• _WORK TASK_
When the line with "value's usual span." comes up, set it down and every later line to the end of the data, exactly and without pictures.

• _COLLECTED DATA_
%%

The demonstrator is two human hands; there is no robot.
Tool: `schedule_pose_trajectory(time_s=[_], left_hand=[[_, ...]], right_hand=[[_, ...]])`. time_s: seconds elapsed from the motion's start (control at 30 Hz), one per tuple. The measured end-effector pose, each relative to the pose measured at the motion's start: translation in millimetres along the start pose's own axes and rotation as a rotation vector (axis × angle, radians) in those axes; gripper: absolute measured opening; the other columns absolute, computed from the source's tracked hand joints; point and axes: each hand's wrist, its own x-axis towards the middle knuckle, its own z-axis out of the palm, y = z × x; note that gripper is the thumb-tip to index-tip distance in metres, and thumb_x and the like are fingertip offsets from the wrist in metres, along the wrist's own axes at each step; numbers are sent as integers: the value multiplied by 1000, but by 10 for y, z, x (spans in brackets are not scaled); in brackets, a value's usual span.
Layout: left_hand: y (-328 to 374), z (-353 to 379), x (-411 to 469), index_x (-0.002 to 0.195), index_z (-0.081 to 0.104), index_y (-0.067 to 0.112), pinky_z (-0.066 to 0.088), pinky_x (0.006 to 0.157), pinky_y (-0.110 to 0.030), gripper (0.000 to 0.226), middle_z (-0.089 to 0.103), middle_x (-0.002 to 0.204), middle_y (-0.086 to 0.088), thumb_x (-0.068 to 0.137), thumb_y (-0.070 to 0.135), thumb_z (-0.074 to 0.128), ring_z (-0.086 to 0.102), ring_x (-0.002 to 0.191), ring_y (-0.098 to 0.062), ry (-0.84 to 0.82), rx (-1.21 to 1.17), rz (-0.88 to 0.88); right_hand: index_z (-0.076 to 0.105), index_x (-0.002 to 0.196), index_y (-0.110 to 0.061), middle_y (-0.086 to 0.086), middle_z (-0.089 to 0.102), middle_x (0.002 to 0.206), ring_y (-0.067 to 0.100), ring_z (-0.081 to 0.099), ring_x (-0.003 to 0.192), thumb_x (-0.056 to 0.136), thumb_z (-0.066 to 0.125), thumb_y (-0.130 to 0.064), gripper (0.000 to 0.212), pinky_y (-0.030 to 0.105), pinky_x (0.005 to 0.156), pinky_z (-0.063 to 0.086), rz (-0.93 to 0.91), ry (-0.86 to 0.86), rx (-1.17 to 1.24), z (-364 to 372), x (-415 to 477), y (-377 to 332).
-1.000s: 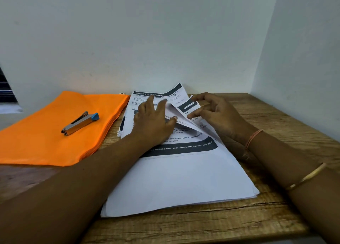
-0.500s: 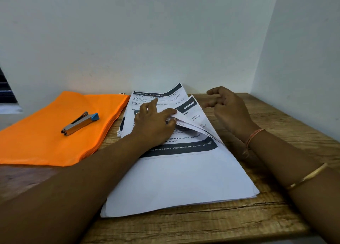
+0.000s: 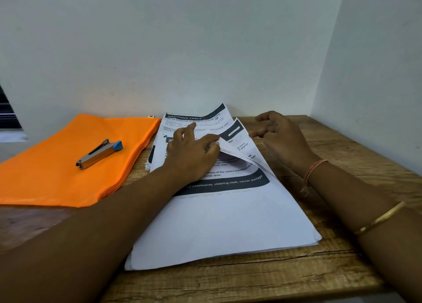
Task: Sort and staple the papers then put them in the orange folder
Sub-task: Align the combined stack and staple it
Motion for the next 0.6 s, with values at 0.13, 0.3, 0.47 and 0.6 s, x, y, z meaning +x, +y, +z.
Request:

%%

• _ANSWER TO THIS TASK_
Tool: `schedule_pose_trajectory(time_s=[_], left_hand=[[_, ...]], right_hand=[[_, ...]])`. time_s: seconds elapsed from the motion's start (control at 30 Hz), one per tuple. The measured end-effector pose, each relative to the pose measured at the motion's start: translation in millimetres along the start pose's own axes and rotation as a rotation vector (axis × angle, radians) in those axes; gripper: absolute measured opening; the other columns absolute, computed from the source's tracked hand joints; point and axes: each hand's wrist, its own x-axis towards the middle knuckle, its own z-axis out of the palm, y = z × x; note that gripper is the thumb-tip to index-tip distance in metres, and thumb_x and the like are fingertip offsets from the wrist in metres, along the wrist's own axes at each step; numbers are sent as integers: the value multiplied by 1000, but by 10 for y, z, x (spans in brackets are not scaled); in brackets, a value's usual span.
Layout: left_hand: y (-328 to 374), z (-353 to 379), x (-411 to 469), index_x (-0.002 to 0.195), index_z (-0.081 to 0.104), index_y (-0.067 to 0.112), pinky_z (-0.066 to 0.088), pinky_x (0.006 to 0.157), pinky_y (-0.110 to 0.030), gripper (0.000 to 0.226), middle_z (-0.089 to 0.103), middle_x (-0.002 to 0.204), middle_y (-0.086 to 0.088), thumb_x (-0.068 to 0.137), thumb_y (-0.070 to 0.135), thumb_z (-0.074 to 0.128), ring_z (-0.086 to 0.102), ring_x (-0.002 to 0.191), ring_y (-0.098 to 0.062), ry (-0.84 to 0.82), rx (-1.21 to 1.17), rz (-0.88 to 0.88); right_hand: index_z (-0.076 to 0.105), index_x (-0.002 to 0.196), index_y (-0.110 to 0.061), middle_y (-0.086 to 0.086), middle_z (-0.089 to 0.102), middle_x (0.002 to 0.206), ring_y (-0.067 to 0.100), ring_z (-0.081 to 0.099), ring_x (-0.003 to 0.192), thumb_x (-0.056 to 0.136), thumb_z (-0.066 to 0.125), thumb_y (-0.130 to 0.064), gripper (0.000 to 0.212), pinky_y (-0.030 to 0.105), pinky_x (0.005 to 0.156), pinky_z (-0.063 to 0.086), rz (-0.93 to 0.91), ry (-0.86 to 0.86), rx (-1.17 to 1.24), z (-364 to 372), x (-415 to 477), y (-377 to 332).
-1.000s: 
-0.500s: 
+0.000s: 
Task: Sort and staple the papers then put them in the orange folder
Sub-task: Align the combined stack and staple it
Motion for the next 0.6 s, with values at 0.13, 0.3, 0.47 and 0.6 s, x, y, z meaning +x, +y, +z.
Request:

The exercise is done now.